Mit viel Willen zum Klischee
Diese Geschichte hat das Herz also am rechten Fleck, wirkt aber etwas zu generisch und ungenau, um dieses so richtig ins Schlagen zu bringen. Das mag Kinder und Jugendliche im Zielgruppenalter nicht stören, federt aber auch den Eindruck nicht ab, dass mit viel Willen zum Klischee auch mal der schnelle Lacher generiert werden soll. Die Überzeichnung der überdrehten Immobilienmakler mag noch durchgehen. Schwierig wird es, wenn man als Geschichte über Außenseitertum selbst Nebenfiguren mit Attributen aufführt, die nach Ausschluss schreien und in Willows Vater Fluchtimpulse auslösen. Aufdringlich und in floralen Mustern klingelt es eines Tages an der Tür, und die ehemalige Freundin der Familie, Gundula (Diana Amft), überzieht alles mit ihrer ichbezogenen Esoterik, während sie sich schwergewichtig an den Küchentisch pflanzt. Die kleine Lotti (Mary Tölle) dagegen, als einziges schwarzes Mädchen des Hexenquartetts, fungiert ausgerechnet als Beherrscherin des als fruchtbar und dunkel assoziierten Elements Erde. Sie ist die Einzige, die ihre Zauberkraft nicht sofort unter Beweis stellen kann, sondern erst einmal unter den Fittichen der anderen agieren muss.
Solch unreflektierte Figuren-Attribute mögen der Vorlage geschuldet sein. Man hätte sie in der Filminszenierung aber auch etwas abfedern können. Zumal „Willow“-Autorin Sabine Bohlmann am Drehbuch mitgeschrieben hat. Mike Marzuk zumindest gilt als Regisseur und Drehbuchautor von unsäglichen Jugendfilmen wie „Verrückt nach Fixi“ und dem viel kritisierten Indianerfilm „Der junge Häuptling Winnetou“ auch nach seiner Inszenierung von fünf „Fünf Freunde“-Filmen nicht unbedingt als der Feinfühligste, was Zwischentöne und die Vermeidung von Klischees angeht.
Geschichte und Figuren dürften vielen Eltern als Kino-Begleitung dabei sehr geläufig sein, wenn sie mit den langjährigen US-Serien „Buffy“ und „Charmed – Zauberhafte Hexen“ sozialisiert wurden. In „Charmed“ finden drei Schwestern im Haus der verstorbenen Großmutter zusammen, um dort auf dem Dachboden im „Buch der Schatten“ ihre Abstammung als Hexen zu entdecken. Jede Schwester besitzt eine andere Art der Magie. Nur gemeinsam entwickeln sie ihre volle Schlagkraft. In „Buffy“ war die beste Freundin der Vampirjägerin ein rothaariges Mädchen namens Willow – eine Hexe.

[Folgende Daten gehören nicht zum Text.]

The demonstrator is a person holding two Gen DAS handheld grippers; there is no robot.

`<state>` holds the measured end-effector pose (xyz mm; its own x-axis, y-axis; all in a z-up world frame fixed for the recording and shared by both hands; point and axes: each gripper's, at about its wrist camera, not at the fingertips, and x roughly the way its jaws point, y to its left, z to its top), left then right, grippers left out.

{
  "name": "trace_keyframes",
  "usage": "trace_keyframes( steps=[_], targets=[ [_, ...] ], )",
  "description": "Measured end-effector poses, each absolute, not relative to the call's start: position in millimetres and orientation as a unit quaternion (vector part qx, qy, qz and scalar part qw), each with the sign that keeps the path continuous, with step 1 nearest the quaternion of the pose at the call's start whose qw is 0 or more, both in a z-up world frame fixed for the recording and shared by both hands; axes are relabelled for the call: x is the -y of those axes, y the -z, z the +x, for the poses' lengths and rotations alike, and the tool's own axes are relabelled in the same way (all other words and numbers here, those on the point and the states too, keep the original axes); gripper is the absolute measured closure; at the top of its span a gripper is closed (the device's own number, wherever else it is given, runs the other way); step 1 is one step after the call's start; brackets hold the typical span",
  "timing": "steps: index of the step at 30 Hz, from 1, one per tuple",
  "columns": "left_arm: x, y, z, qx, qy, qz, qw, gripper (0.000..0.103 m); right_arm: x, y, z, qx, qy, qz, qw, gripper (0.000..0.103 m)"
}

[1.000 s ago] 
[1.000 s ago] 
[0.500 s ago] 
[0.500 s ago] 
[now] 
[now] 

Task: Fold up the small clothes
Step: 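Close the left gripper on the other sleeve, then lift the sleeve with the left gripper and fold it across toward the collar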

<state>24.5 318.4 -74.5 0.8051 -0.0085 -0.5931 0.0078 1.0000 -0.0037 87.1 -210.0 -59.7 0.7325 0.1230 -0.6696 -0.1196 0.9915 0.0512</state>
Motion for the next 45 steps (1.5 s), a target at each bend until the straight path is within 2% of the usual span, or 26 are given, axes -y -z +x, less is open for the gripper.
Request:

Hexen-Dasein als großer Zauberspaß
Auch das rothaarige „Mädchen namens Willow“ und ihre drei magischen Schwestern dienen in der glatten Verfilmung dem Zeitgeist der Unterhaltung. Den Status Hexe über die Beschimpfung durch die „Klassen-Bitch“ hinaus historisch einzuordnen, daran hat der Stoff kein Interesse. Vom frauenfeindlichen Hexerei-Vorwurf, der nicht nur über die Jahrhunderte des Mittelalters hinweg für einen Massen-Femizid sorgte, sondern in manchen Ländern immer noch brandgefährlich ist, ist hier nichts zu spüren. Für die vier Mädchen ist das Hexen-Dasein vor allem ein großer Zauberspaß, verbindender Faktor und Trost der Besonderheit im Außenseiter-Status. Bild und Ton frönen unterdessen der Farbenpracht und dem ungetrübten Wohlbefinden – zielgruppenkompatibel eben. Wobei immerhin die Themen Freundschaft und Naturverbundenheit nach vorne geschoben werden.